Kegiatan sosialisasi kali ini mengangkat tema krusial, yakni “Menggunakan Media Sosial dengan Bijak”. Tema ini dipilih mengingat tingginya intensitas penggunaan perangkat digital dan platform media sosial di kalangan pelajar, yang kerap kali membawa dampak ganda: sebagai jendela informasi sekaligus celah kerawanan tindak kejahatan siber.
Edukasi Langsung dari Aparat Penegak Hukum
Untuk memberikan pemahaman yang komprehensif, tajam, dan berlandaskan hukum yang berlaku, kegiatan ini menghadirkan narasumber berkompeten di bidang penegakan hukum digital. Sosialisasi ini diisi langsung oleh Bapak IPTU Onny Chandra, S.I.P., yang menjabat sebagai PS. Wakasat Reskrim Polresta Tanjungpinang, Polda Kepri (IVA).
Dalam pemaparannya, IPTU Onny Chandra menekankan betapa pentingnya literasi digital bagi ekosistem sekolah. Beliau mengupas tuntas berbagai potensi pelanggaran yang rentan terjadi di media sosial tanpa disadari oleh para pengguna usia remaja, seperti penyebaran berita bohong (hoax), perundungan siber (cyberbullying), hingga pelanggaran Undang-Undang Informasi dan Transaksi Elektronik (UU ITE).
Jejak Digital dan Damaknya di Masa Depan
Salah satu poin penting yang menjadi sorotan dalam materi beliau adalah bahaya jejak digital (digital footprint). Para siswa diberikan pemahaman bahwa apa pun yang diunggah, dikomentari, atau dibagikan di internet akan terekam secara permanen dan berpotensi memengaruhi rekam jejak mereka di masa depan, baik dalam dunia akademik maupun profesional.

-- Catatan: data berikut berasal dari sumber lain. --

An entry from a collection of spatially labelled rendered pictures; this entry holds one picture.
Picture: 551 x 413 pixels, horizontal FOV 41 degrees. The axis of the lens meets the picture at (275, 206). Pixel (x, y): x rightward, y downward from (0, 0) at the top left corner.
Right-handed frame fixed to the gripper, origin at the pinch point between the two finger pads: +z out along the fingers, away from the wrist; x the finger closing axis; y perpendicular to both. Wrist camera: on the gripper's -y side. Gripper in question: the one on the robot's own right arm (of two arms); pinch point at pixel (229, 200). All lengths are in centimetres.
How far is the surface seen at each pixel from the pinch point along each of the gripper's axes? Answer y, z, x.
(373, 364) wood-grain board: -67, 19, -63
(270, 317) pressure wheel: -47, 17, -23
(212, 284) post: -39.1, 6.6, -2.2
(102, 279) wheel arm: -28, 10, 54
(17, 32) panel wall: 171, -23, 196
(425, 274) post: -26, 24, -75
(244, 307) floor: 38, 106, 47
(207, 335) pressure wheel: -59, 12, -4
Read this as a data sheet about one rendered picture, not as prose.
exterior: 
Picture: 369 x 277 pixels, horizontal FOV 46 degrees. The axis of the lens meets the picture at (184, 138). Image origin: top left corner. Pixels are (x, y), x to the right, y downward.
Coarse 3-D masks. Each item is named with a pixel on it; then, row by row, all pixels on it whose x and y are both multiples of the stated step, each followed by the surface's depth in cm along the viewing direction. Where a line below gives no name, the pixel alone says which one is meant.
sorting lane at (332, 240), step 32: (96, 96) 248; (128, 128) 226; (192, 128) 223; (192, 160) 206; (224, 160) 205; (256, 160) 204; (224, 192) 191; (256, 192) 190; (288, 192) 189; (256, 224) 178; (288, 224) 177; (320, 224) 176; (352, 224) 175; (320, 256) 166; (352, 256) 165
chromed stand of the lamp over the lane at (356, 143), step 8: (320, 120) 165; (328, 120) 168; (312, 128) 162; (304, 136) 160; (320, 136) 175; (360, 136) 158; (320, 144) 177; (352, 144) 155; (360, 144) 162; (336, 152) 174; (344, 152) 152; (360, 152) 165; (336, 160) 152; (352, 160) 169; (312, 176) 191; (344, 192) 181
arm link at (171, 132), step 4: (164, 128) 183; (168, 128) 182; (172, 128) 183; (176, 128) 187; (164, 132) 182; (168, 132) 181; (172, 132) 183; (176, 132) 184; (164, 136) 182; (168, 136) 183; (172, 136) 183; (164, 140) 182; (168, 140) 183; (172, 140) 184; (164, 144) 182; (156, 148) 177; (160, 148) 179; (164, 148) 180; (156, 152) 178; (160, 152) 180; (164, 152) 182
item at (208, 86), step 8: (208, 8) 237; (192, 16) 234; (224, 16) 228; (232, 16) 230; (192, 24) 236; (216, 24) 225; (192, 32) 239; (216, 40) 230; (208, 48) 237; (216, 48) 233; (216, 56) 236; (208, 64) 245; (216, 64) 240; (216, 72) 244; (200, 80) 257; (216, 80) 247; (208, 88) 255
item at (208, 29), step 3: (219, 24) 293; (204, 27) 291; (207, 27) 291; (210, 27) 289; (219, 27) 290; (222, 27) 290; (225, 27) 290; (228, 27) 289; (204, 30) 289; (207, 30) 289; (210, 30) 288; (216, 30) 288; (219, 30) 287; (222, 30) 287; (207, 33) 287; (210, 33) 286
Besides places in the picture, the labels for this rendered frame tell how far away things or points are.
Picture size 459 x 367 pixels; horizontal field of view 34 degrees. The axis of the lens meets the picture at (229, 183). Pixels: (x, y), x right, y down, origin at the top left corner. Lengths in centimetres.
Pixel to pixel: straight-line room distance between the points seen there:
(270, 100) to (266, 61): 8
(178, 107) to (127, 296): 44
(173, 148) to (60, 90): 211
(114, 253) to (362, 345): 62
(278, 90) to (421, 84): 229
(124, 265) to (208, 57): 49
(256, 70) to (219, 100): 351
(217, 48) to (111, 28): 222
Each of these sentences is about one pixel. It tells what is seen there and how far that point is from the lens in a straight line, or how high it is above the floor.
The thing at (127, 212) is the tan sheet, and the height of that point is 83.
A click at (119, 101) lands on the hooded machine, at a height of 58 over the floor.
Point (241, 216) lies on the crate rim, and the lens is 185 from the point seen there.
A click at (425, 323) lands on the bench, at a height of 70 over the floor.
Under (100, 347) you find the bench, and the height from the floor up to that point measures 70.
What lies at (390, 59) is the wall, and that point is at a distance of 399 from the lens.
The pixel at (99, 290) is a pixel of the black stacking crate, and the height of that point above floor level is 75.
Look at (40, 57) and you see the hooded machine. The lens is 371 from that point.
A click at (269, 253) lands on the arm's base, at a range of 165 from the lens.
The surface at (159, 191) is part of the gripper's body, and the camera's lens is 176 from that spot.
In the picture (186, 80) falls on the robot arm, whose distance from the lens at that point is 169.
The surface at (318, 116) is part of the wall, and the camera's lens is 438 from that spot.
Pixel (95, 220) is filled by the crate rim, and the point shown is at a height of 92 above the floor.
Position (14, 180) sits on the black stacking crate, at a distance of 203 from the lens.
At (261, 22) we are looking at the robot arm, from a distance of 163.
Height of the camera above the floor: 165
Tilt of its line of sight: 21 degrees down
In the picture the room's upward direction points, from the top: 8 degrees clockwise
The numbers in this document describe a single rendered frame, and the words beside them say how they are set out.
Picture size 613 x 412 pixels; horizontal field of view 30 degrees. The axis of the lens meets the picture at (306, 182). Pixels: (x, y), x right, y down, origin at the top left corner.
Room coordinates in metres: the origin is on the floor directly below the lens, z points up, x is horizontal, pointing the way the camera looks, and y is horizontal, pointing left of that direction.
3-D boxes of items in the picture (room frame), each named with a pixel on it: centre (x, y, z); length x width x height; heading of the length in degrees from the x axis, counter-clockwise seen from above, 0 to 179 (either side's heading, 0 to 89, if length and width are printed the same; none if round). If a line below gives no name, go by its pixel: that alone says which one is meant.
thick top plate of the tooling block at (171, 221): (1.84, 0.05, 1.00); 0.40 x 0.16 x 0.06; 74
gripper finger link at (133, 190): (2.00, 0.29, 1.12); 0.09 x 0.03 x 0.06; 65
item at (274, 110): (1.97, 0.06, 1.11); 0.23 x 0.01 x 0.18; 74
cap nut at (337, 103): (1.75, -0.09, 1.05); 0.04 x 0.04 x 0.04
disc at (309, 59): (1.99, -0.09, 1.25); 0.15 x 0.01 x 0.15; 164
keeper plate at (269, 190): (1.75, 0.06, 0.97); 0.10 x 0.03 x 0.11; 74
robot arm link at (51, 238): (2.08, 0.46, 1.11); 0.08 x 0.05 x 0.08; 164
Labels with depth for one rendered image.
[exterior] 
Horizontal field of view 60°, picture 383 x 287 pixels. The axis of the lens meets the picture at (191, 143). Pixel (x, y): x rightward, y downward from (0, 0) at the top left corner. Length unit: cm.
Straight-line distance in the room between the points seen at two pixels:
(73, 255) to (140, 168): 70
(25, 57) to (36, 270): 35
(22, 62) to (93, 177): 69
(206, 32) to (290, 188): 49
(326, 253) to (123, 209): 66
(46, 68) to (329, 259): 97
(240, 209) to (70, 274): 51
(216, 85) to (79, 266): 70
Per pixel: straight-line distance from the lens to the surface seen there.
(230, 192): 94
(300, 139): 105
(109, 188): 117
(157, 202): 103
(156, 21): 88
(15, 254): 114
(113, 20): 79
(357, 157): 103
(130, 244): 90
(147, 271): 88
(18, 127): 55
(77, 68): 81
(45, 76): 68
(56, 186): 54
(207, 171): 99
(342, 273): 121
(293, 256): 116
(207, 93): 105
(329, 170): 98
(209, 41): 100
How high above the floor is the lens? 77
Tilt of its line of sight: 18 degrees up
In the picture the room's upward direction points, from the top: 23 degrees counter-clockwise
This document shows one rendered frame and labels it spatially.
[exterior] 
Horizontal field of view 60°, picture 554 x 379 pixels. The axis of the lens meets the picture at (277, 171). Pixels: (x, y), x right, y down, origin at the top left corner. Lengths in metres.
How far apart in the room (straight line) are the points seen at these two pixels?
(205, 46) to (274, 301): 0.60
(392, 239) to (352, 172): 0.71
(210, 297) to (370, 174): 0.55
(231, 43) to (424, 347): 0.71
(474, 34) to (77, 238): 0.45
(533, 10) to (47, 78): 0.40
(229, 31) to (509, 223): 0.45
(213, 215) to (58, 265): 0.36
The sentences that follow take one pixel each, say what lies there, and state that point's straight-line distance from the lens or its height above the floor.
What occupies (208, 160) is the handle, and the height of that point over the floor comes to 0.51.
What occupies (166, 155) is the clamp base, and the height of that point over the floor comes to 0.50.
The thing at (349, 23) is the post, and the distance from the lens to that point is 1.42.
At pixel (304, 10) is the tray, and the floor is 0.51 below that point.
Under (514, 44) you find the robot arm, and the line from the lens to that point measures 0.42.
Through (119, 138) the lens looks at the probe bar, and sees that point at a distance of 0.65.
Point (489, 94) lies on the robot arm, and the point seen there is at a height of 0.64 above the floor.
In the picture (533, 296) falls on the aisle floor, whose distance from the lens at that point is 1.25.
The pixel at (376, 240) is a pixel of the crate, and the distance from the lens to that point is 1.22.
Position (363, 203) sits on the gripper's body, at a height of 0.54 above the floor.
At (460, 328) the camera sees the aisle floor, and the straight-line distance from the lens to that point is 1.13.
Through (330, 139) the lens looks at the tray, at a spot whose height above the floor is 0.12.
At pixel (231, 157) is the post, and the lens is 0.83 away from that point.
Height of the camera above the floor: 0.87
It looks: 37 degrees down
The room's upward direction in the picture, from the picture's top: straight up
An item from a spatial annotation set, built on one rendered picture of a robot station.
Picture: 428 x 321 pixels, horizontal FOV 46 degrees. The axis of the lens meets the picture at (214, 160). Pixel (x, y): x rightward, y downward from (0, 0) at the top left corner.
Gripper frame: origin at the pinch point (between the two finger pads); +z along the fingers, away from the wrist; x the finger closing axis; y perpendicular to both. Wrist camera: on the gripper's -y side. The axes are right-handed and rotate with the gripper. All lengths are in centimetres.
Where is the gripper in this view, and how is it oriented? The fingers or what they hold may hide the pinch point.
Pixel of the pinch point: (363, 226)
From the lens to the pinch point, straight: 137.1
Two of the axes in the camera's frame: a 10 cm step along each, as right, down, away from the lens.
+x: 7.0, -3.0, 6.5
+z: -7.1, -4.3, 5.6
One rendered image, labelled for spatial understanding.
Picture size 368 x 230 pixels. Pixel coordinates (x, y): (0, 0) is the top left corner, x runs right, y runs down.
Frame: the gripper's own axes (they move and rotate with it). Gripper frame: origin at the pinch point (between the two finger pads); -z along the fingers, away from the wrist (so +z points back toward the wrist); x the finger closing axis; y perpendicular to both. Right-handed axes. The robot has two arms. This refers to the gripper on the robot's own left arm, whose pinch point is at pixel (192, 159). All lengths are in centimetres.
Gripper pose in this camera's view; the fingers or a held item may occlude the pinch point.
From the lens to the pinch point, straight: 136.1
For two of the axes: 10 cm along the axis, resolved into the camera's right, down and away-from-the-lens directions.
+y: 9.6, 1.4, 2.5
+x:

“Media sosial adalah alat. Jika digunakan dengan bijak, ia akan membawa manfaat besar. Namun, jika digunakan tanpa etika dan kehati-hatian, ia bisa berujung pada konsekuensi hukum,” tegas IPTU Onny Chandra dalam narasinya kepada para peserta.
Lindungi Siswa, Amankan Profesi
Tidak hanya ditujukan kepada para peserta didik, pesan dalam sosialisasi SafeSchool Mastery ini juga menjadi tameng penting bagi para pendidik dan tenaga kependidikan. Dengan memahami dinamika media sosial, guru dapat mengambil langkah mitigasi yang tepat untuk melindungi siswa dari pengaruh buruk internet.
Di saat yang bersamaan, pemahaman hukum mengenai etika komunikasi digital juga berfungsi untuk mengamankan profesi guru itu sendiri. Pendidik menjadi lebih mawas diri dalam berinteraksi dengan siswa maupun orang tua murid di ruang digital, sehingga terhindar dari potensi kesalahpahaman atau jeratan hukum.
Kegiatan sosialisasi ini diharapkan dapat membangun kesadaran kolektif. Dengan sinergi antara pihak kepolisian, sekolah, dan siswa, terciptalah ruang digital yang sehat, aman, dan kondusif bagi kelangsungan proses pendidikan di Kota Tanjungpinang.